Leider bemerkte ich den Mann erst, als er bereits nah hinter mir war und ich seinen Atem im Nacken spürte. Ich drehte den Kopf und blickte in das runzelige Gesicht eines alten Herrn. Doch sein Blick war stechend scharf.
«Habe ich Sie gefunden», sagte er triumphierend. Wir standen auf einem einsamen Waldweg.
«Wer sind Sie?», fragte ich.
«Sie kennen mich nicht, aber ich kenne Sie. Was ist das da in Ihrer Hand?»
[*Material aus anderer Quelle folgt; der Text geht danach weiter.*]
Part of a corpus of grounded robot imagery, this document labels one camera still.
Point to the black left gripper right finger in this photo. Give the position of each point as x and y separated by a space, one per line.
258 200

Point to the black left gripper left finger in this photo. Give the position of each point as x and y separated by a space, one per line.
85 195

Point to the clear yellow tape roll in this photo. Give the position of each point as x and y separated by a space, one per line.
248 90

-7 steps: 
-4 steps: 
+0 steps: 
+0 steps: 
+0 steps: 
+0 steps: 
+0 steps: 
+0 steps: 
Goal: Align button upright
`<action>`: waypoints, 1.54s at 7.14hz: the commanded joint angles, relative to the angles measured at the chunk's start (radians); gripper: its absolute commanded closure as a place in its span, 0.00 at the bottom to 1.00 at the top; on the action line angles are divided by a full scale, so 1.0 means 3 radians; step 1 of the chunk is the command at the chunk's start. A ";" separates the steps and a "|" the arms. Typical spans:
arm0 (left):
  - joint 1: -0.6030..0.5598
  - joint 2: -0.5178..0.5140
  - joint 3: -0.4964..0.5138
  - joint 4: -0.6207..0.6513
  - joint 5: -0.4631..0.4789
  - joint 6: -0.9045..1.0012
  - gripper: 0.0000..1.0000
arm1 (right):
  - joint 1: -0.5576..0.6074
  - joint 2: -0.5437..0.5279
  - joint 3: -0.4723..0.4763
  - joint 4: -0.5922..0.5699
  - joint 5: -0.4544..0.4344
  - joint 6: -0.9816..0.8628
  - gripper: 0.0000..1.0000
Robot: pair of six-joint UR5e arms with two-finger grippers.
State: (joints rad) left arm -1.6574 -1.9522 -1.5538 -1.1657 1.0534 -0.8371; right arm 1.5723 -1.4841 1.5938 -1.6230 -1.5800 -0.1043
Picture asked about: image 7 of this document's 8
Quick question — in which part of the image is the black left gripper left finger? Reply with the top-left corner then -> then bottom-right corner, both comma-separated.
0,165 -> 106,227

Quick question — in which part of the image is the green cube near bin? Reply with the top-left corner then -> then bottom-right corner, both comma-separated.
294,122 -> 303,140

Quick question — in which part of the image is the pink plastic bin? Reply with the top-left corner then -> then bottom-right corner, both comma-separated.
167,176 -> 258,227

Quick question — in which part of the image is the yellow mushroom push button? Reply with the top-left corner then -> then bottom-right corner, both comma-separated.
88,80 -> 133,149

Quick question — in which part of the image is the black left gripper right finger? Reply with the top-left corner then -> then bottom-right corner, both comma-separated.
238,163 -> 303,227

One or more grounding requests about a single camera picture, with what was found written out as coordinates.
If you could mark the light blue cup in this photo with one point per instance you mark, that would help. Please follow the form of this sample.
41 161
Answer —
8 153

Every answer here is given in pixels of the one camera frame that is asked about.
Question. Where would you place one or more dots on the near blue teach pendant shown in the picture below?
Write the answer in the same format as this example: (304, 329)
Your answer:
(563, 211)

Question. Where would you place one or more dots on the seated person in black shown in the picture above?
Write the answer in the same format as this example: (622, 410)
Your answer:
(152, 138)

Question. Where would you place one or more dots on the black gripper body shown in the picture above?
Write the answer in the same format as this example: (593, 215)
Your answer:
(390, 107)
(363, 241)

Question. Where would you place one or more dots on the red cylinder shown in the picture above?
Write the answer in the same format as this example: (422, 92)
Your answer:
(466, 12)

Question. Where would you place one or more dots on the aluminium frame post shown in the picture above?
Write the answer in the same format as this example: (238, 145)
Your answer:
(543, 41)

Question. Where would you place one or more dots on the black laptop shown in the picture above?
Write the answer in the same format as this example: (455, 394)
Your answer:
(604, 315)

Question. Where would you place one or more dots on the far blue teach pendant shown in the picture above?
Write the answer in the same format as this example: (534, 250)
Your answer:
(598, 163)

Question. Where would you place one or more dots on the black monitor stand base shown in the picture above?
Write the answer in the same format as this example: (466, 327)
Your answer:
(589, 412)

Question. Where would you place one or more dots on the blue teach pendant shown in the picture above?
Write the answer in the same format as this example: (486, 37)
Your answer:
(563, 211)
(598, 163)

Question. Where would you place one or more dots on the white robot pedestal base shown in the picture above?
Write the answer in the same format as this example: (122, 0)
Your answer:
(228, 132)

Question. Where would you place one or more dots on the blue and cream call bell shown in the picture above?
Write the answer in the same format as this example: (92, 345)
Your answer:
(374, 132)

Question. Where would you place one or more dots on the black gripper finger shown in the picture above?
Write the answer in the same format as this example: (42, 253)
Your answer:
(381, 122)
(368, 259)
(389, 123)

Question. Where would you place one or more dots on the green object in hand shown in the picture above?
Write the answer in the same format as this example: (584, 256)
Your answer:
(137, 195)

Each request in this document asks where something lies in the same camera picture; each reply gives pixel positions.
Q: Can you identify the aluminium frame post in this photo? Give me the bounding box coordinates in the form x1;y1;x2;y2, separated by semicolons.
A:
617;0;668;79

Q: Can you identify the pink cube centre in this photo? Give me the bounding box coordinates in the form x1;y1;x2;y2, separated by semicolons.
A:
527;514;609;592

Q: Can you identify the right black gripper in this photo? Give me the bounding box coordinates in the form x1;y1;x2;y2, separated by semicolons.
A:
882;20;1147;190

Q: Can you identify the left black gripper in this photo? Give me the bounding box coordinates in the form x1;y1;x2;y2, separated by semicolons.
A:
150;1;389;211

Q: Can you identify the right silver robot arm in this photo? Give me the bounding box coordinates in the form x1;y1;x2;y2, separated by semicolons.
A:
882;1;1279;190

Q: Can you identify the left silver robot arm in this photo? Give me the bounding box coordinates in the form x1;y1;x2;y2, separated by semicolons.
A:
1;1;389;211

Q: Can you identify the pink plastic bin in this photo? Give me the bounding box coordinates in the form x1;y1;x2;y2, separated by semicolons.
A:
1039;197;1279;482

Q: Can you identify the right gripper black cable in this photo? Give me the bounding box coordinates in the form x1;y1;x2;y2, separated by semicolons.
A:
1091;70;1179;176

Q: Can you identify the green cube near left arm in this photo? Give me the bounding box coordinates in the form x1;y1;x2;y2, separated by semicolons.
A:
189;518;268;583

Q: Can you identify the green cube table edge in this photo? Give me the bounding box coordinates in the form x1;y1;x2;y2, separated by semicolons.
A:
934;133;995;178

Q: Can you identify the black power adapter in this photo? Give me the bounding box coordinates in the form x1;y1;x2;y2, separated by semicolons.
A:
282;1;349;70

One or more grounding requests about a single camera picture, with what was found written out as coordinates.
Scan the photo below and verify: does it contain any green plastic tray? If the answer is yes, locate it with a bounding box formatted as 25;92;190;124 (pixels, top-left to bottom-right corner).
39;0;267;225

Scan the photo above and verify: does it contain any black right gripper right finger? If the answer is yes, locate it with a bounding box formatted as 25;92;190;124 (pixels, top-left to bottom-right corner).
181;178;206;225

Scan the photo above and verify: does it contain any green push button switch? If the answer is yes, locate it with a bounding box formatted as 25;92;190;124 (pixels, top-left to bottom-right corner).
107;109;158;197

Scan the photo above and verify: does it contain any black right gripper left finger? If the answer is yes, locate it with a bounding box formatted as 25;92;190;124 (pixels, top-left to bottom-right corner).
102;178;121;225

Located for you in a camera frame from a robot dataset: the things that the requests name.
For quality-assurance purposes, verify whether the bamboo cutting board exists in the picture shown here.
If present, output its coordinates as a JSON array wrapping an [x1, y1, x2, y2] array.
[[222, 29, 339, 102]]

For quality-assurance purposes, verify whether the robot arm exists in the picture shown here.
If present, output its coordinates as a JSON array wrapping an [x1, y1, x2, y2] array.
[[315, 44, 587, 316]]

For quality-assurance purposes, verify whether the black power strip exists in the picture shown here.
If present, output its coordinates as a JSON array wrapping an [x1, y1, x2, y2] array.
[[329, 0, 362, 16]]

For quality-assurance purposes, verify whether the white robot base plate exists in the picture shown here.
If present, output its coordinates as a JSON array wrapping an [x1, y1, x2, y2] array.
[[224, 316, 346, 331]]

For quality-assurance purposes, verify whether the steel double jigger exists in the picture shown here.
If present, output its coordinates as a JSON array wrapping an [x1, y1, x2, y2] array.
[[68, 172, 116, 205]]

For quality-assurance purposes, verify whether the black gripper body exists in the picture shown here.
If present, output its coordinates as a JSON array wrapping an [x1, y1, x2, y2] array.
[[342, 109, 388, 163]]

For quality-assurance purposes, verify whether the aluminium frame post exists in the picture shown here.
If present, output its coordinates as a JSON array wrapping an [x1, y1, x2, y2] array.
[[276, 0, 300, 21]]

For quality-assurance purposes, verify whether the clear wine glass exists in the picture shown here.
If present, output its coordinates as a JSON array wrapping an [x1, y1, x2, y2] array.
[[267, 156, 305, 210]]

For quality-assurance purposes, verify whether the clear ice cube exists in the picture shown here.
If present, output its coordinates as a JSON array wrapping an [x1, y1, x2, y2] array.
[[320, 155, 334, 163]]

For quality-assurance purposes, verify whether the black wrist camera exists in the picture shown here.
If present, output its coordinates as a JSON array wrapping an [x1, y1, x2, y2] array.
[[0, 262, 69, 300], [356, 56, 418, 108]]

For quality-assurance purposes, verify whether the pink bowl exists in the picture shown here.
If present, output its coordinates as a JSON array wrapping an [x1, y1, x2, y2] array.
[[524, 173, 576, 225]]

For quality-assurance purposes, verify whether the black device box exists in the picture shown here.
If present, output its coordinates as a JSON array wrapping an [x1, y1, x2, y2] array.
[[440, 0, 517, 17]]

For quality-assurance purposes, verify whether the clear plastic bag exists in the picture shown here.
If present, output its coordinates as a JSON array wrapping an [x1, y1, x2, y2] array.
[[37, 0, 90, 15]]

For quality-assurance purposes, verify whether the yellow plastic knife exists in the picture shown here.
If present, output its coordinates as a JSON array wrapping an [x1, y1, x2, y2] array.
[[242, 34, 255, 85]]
Ich liess mein Handy, mit dem ich Musik gehört hatte, in die Hosentasche gleiten. «Das geht Sie nichts an», wehrte ich ab.
«Und ob. Ich habe es genau gehört. Sie hören wieder diese schreckliche Musik. Da zischt und dröhnt es ohne jegliche Melodie oder Rhythmus.»
«Und das stört Sie?»
«Ja. Denn Sie wollen uns damit erschrecken.»
«Uns?» Ich wusste nicht, wovon er sprach.
«Letzte Nacht», führte der alte Mann aus. «Als wir alle schliefen. Da spazierten Sie durch das Quartier und liessen dieselbe unheimliche Musik laufen. Meine kleine Tochter, die bei offenem Fenster schlief, wachte auf und begann zu weinen. Aber mich erschrecken Sie damit nicht.»
Langsam erinnerte ich mich. Ich war auf dem Heimweg von einer Party gewesen. In meinem angetrunkenen Zustand hatte ich es für eine witzige Idee befunden, wüste Musik auf dem Handy abzuspielen, um das Quartier zu ärgern. Anscheinend hatte es geklappt, doch besser, als mir lieb war.
«Jetzt geben Sie schon her», befahl der Mann.
«Was soll ich hergeben?»
«Ihr Handy.»
«Warum? Was wollen Sie damit anstellen?»
«Ich werfe es weg, sodass Sie es nie wieder finden.» Die Augen des Mannes blitzten bedrohlich.
Mit einem arroganten Lächeln erwiderte ich: «Sie haben gerade Ihren Plan verraten. Warum sollte ich jetzt noch tun, was Sie verlangen?»
«Sie werden es tun.»
«Ich fürchte nicht.»
Mit diesen Worten drehte ich mich um und joggte davon. Der Mann war zum Glück schon zu alt, um mir zu folgen, und so verlor er mich bald aus den Augen.